§ **Your assignment**
Please report every line from the material that contains the word "cable".

§ **Dataset extract**
_ _ _ _ _

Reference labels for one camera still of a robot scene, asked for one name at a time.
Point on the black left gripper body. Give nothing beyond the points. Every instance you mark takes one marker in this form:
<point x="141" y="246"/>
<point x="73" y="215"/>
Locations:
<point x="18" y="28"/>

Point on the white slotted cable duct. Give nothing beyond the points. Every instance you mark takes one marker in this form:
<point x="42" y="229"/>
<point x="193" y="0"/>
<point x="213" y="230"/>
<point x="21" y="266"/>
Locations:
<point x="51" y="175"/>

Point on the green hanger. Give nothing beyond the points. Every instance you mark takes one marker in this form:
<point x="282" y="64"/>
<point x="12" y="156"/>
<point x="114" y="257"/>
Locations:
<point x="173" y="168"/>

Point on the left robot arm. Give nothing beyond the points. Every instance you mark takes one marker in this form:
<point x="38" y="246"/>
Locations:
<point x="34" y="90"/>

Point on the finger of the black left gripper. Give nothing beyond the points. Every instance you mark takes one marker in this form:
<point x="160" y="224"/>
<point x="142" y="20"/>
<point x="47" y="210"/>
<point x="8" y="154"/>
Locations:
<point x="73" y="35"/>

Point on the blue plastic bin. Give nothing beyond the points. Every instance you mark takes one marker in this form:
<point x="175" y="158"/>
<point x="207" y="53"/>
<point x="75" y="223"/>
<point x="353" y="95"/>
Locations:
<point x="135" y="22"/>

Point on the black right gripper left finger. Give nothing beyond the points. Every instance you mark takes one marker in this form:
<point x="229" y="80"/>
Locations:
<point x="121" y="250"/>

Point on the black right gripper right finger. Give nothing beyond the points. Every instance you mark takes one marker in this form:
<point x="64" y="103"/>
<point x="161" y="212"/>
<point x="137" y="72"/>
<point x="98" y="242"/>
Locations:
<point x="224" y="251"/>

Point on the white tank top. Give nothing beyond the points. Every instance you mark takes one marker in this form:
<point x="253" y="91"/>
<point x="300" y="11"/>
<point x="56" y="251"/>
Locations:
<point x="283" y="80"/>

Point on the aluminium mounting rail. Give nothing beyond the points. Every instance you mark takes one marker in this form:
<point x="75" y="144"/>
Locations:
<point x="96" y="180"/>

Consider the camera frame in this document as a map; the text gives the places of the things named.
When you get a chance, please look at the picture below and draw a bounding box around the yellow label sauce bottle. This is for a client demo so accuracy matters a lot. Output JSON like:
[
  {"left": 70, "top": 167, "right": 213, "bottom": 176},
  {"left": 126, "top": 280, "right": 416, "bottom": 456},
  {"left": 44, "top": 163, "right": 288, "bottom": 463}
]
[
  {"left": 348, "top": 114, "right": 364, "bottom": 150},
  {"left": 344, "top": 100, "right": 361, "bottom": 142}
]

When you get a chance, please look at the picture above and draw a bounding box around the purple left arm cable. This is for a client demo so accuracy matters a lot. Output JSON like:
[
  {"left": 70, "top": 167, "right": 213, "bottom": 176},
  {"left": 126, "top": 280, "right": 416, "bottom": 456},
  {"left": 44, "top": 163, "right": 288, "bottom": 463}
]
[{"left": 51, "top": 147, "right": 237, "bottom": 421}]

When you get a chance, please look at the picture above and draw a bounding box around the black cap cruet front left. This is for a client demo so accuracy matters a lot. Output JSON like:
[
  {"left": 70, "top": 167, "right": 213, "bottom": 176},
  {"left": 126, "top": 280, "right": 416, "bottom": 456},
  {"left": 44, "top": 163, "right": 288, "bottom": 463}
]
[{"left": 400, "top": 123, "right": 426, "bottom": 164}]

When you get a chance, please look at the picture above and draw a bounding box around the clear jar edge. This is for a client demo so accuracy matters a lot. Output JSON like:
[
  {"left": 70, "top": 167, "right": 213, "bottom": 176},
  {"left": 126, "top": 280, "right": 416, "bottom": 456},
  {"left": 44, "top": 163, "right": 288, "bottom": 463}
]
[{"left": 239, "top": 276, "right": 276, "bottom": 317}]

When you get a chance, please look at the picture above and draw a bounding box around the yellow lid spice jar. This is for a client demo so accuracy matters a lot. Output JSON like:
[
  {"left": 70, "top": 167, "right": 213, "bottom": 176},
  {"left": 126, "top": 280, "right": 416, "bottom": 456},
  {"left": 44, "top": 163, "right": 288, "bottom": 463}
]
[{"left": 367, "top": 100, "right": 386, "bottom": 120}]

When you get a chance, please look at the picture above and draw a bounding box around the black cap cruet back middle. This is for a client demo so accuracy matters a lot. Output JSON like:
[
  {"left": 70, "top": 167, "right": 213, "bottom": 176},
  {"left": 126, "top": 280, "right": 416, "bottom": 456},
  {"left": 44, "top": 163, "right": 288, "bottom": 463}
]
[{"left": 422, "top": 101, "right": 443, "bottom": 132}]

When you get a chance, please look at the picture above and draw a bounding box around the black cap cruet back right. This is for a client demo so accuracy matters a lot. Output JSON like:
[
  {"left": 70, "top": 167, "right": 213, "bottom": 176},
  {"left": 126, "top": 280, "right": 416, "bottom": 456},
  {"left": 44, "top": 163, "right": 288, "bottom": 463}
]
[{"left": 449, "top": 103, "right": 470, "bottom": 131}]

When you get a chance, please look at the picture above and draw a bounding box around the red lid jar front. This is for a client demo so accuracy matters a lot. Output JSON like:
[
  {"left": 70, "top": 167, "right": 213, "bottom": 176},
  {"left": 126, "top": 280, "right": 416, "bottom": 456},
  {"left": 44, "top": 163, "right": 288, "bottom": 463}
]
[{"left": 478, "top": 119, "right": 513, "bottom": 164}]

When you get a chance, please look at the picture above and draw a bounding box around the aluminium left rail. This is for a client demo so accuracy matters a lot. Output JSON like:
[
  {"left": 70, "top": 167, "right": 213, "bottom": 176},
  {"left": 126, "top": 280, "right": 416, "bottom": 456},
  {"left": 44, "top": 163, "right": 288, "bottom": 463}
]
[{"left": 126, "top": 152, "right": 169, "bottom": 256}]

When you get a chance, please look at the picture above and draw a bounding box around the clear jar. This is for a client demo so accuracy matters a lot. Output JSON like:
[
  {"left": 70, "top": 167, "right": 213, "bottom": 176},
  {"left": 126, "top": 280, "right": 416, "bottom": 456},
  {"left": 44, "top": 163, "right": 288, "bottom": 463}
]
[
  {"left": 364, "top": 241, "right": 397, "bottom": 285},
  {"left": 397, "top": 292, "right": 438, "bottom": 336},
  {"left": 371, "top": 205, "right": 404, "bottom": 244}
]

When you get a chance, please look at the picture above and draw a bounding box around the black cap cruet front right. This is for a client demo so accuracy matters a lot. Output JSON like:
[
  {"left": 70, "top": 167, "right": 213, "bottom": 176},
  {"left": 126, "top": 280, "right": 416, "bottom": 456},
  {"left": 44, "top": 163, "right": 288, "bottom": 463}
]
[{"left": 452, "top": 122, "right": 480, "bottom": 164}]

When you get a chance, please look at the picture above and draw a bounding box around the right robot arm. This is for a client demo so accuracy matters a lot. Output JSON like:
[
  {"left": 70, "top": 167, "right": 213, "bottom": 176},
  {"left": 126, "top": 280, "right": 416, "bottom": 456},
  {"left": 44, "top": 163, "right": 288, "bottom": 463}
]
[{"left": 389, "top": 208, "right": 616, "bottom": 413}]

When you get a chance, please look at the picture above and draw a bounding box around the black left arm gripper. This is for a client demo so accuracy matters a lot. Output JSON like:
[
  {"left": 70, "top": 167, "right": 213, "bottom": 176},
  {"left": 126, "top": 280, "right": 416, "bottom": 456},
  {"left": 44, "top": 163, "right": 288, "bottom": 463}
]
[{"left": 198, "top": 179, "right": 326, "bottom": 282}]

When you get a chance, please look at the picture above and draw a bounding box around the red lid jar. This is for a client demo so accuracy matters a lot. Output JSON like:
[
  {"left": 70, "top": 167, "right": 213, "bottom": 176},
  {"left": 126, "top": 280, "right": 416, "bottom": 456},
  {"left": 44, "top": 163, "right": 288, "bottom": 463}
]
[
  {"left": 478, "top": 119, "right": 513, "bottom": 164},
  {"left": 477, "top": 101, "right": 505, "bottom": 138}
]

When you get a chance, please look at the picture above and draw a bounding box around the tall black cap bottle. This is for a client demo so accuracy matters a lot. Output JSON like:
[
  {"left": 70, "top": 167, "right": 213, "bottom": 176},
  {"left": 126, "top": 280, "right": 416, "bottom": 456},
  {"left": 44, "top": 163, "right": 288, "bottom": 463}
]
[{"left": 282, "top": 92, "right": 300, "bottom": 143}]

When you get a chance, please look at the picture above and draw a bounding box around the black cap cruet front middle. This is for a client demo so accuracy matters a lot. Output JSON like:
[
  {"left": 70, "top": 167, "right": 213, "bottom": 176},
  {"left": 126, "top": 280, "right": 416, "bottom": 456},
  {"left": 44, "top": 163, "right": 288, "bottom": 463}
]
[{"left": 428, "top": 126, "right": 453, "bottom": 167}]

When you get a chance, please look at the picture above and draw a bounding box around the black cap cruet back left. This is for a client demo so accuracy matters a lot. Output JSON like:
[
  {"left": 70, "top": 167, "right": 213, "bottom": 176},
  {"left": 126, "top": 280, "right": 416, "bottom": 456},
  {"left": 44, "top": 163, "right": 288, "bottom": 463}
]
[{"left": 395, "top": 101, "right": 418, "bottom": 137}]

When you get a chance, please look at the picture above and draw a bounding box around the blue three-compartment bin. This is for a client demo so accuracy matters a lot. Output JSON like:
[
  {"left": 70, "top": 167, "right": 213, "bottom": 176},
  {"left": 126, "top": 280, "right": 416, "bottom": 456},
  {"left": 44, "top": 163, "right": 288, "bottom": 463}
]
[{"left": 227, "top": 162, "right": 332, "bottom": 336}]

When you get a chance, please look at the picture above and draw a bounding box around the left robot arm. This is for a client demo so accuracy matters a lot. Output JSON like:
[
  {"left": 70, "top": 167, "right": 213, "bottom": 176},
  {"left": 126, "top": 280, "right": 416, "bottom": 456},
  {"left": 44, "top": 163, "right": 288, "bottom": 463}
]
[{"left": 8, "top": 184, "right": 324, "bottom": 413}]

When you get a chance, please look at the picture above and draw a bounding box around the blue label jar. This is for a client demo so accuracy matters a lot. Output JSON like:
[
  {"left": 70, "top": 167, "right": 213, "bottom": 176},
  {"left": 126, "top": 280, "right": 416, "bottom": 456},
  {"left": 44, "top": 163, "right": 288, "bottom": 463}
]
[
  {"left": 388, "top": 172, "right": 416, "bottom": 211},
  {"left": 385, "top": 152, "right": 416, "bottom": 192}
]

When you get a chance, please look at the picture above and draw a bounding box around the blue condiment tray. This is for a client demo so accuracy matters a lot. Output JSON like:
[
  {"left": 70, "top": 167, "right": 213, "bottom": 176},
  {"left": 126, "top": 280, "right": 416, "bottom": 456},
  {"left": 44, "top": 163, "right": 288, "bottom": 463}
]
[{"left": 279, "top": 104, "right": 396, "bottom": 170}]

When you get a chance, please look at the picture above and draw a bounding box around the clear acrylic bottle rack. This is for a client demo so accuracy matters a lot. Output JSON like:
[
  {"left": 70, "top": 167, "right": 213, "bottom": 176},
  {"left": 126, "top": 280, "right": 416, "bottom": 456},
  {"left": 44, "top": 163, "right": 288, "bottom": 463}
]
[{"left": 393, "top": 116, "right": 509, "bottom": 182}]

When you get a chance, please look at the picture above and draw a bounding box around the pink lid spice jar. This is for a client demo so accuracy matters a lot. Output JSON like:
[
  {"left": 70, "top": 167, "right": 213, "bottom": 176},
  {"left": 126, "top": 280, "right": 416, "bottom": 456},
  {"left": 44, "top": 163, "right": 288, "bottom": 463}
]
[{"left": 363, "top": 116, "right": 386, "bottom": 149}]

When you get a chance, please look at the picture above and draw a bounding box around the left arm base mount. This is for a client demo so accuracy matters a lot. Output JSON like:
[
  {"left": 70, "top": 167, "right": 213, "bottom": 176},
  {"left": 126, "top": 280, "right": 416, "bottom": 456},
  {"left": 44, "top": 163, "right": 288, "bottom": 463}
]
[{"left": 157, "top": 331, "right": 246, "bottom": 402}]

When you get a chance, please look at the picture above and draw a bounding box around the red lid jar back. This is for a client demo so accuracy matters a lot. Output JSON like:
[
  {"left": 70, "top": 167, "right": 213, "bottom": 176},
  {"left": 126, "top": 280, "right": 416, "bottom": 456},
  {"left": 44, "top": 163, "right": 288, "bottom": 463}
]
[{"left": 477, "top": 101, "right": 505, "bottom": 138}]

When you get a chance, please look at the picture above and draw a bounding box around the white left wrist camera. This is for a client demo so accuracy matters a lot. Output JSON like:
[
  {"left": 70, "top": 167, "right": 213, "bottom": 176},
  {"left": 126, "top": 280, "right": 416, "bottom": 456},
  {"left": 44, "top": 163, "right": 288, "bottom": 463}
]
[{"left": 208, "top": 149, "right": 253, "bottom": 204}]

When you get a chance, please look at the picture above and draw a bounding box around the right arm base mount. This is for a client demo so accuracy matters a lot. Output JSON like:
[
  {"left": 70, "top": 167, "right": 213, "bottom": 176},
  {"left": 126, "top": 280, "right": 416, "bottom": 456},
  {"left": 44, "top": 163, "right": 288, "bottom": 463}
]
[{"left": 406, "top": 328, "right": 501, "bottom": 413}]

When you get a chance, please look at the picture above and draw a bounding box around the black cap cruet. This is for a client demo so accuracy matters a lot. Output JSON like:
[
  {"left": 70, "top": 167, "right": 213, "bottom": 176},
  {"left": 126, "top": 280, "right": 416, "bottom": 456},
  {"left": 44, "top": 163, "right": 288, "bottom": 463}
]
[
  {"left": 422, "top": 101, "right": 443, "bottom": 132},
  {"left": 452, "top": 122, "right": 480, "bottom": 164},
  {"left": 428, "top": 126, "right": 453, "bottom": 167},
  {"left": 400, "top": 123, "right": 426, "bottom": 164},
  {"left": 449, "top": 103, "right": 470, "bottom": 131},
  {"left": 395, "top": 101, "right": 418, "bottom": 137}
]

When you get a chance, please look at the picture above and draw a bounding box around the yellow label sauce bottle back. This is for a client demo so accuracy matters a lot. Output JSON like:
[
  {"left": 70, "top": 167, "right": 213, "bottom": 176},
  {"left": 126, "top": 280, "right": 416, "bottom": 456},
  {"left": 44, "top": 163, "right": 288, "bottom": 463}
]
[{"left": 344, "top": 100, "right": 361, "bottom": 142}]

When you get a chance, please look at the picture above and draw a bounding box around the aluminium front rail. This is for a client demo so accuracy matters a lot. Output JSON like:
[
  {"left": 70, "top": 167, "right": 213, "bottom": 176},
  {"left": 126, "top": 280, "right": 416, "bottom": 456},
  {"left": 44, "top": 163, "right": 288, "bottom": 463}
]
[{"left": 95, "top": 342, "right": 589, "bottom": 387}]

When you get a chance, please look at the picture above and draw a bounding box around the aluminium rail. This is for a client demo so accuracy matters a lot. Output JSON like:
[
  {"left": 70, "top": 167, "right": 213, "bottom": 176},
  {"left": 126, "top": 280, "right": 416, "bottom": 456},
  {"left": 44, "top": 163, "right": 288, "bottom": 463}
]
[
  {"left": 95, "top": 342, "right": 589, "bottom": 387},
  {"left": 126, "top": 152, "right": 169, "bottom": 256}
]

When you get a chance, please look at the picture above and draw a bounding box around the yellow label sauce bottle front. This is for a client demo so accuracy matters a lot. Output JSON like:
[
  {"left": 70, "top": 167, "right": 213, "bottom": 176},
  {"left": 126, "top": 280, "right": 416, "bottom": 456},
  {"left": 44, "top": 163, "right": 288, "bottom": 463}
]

_ _ _ _ _

§ **Response to the exercise**
Point on the white slotted cable duct. Give nothing beyond the points. Every instance you mark takes one marker in this form:
When you get a chance, please look at the picture above and draw a bounding box around the purple left arm cable. This is for a client demo so accuracy matters a lot. Output JSON like:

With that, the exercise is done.